__WHAT THE TASK REQUIRES__.
How many lines of the data contain "every"? Reply with the number alone.

[Data items]
###

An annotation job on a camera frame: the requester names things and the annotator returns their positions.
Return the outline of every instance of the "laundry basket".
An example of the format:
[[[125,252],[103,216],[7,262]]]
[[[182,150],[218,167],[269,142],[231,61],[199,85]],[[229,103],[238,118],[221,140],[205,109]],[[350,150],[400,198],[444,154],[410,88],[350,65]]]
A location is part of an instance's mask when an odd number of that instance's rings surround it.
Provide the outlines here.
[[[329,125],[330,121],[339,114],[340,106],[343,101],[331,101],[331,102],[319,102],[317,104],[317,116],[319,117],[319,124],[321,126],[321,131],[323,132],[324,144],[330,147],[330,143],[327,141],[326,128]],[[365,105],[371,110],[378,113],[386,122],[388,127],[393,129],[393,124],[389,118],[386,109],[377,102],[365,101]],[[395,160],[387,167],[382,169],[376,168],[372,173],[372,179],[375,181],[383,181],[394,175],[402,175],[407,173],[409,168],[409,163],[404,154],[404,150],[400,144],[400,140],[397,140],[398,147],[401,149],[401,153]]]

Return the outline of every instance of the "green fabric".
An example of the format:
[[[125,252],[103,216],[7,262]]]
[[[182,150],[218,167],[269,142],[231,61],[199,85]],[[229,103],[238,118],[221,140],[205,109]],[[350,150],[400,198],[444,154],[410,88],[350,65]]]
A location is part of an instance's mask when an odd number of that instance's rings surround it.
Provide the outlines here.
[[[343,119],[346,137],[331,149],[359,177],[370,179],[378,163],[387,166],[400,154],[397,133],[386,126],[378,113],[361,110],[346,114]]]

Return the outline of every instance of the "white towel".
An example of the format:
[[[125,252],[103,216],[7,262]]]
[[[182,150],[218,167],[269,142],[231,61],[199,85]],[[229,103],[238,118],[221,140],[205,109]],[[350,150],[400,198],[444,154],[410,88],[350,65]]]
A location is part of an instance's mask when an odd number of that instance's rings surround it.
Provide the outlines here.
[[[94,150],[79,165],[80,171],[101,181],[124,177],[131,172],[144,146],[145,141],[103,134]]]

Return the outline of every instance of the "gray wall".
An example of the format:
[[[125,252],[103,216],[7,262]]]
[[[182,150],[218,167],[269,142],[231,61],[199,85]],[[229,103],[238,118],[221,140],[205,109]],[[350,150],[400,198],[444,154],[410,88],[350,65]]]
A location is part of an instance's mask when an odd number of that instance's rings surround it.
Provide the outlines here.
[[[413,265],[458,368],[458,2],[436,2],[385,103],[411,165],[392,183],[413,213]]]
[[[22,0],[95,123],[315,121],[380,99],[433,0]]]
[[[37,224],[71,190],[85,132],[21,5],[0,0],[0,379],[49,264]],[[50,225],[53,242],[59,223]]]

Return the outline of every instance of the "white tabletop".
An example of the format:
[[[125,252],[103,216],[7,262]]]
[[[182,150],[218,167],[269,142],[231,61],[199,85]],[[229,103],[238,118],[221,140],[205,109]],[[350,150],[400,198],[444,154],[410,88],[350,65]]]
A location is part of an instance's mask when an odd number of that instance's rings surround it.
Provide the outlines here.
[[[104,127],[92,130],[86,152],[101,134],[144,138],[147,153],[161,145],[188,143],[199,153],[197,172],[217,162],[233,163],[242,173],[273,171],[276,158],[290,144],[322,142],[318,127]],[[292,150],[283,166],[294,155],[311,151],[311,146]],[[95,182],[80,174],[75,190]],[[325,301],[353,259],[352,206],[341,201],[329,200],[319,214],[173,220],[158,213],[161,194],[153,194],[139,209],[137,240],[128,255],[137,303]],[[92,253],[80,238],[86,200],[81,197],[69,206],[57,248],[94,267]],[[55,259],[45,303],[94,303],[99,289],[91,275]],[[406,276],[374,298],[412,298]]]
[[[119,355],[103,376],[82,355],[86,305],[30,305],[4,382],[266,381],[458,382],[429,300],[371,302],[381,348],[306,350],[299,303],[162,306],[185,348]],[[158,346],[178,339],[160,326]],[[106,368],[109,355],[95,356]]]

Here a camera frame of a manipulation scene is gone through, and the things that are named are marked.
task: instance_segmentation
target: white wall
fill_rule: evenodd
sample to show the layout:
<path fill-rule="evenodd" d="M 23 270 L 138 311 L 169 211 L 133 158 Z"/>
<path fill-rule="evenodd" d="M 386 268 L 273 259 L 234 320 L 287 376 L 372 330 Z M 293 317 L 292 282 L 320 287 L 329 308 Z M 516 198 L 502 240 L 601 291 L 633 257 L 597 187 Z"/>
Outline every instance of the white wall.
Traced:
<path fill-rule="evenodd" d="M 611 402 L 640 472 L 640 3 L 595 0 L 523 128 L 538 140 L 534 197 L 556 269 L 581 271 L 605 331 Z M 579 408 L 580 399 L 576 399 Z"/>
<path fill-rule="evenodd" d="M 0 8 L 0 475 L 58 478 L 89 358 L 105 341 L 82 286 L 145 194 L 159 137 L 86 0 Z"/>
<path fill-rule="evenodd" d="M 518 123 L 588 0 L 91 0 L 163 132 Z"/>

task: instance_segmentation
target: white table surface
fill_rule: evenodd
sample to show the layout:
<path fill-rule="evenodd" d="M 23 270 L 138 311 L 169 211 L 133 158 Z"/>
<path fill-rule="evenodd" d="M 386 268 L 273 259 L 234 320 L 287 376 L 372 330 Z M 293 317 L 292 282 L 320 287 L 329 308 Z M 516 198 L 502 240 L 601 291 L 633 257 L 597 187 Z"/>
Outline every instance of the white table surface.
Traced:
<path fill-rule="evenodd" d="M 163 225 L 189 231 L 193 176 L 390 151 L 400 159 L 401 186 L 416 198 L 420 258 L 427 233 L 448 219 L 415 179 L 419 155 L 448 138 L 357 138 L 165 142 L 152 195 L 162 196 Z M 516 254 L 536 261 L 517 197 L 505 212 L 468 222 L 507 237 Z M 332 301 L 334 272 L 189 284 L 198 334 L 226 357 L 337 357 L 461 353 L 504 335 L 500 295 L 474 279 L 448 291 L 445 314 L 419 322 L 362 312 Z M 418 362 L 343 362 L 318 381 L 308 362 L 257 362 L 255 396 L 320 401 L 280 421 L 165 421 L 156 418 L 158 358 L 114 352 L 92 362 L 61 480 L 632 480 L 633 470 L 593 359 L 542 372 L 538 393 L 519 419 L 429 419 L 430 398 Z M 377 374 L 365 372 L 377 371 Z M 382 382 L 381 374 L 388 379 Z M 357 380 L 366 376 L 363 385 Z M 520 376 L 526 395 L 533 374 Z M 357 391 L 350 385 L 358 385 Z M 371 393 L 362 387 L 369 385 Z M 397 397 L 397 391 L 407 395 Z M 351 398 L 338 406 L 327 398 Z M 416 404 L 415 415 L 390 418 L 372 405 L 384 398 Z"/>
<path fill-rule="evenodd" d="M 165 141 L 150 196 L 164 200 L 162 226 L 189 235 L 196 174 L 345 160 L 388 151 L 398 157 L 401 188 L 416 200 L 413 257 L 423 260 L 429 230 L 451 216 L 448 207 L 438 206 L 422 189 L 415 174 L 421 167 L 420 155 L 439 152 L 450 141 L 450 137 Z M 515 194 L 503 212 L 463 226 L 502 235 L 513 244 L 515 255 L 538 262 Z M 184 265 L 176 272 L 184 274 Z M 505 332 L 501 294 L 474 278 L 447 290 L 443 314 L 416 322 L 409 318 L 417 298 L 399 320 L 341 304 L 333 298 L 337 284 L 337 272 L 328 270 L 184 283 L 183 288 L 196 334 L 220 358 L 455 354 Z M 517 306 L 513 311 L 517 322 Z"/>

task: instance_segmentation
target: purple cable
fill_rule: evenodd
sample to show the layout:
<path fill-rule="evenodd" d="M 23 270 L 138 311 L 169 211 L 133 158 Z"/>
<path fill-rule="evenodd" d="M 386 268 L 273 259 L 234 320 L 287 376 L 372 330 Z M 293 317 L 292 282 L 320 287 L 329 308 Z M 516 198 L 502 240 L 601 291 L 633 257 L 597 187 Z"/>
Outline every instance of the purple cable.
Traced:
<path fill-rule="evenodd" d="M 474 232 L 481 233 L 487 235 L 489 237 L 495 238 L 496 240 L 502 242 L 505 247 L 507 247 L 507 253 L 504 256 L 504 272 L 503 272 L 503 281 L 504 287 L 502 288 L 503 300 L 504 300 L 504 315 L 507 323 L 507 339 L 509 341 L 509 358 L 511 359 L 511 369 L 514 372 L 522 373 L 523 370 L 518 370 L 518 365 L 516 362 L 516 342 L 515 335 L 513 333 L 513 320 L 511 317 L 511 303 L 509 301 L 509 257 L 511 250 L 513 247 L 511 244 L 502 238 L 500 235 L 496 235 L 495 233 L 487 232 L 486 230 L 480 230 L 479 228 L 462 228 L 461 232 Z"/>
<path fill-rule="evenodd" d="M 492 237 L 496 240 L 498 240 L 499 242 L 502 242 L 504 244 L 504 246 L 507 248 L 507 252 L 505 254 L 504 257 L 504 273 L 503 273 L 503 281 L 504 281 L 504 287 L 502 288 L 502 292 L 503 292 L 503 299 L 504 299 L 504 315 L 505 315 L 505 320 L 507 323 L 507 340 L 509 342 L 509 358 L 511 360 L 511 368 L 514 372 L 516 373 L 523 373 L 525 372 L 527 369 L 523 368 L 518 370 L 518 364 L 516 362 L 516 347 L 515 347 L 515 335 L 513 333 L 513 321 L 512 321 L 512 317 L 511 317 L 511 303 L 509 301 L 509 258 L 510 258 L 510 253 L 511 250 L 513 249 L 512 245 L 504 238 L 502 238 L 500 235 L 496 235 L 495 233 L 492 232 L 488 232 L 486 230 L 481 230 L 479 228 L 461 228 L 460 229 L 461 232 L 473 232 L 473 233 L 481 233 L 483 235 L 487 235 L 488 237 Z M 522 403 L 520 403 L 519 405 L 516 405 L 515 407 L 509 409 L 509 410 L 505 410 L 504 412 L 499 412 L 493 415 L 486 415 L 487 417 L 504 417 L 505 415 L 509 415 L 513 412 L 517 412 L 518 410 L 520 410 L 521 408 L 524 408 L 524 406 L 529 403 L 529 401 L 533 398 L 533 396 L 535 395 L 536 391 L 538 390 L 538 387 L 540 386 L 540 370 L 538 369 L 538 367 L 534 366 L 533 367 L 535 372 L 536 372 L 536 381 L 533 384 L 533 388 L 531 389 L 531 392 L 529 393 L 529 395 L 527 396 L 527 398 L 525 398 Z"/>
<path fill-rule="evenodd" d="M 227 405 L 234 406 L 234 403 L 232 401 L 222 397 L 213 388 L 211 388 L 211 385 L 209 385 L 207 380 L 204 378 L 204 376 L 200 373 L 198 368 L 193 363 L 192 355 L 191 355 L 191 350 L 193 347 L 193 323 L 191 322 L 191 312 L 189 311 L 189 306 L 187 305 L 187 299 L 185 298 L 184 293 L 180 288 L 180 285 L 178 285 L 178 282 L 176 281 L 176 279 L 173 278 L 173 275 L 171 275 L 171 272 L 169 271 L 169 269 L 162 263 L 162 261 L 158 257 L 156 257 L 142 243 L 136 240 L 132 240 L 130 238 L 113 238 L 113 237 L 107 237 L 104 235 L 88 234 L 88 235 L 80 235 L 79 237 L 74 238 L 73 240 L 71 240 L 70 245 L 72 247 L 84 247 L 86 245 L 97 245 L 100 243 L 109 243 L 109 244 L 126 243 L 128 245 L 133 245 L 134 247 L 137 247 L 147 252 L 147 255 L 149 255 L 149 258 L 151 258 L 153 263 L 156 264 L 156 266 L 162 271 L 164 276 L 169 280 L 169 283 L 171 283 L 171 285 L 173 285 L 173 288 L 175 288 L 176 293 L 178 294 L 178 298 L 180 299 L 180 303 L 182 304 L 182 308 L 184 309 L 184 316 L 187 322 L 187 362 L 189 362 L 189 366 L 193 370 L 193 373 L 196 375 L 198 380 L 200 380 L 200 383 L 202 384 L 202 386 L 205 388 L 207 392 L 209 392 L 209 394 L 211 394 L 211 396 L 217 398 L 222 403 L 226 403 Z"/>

###

__RESPONSE BOX__.
8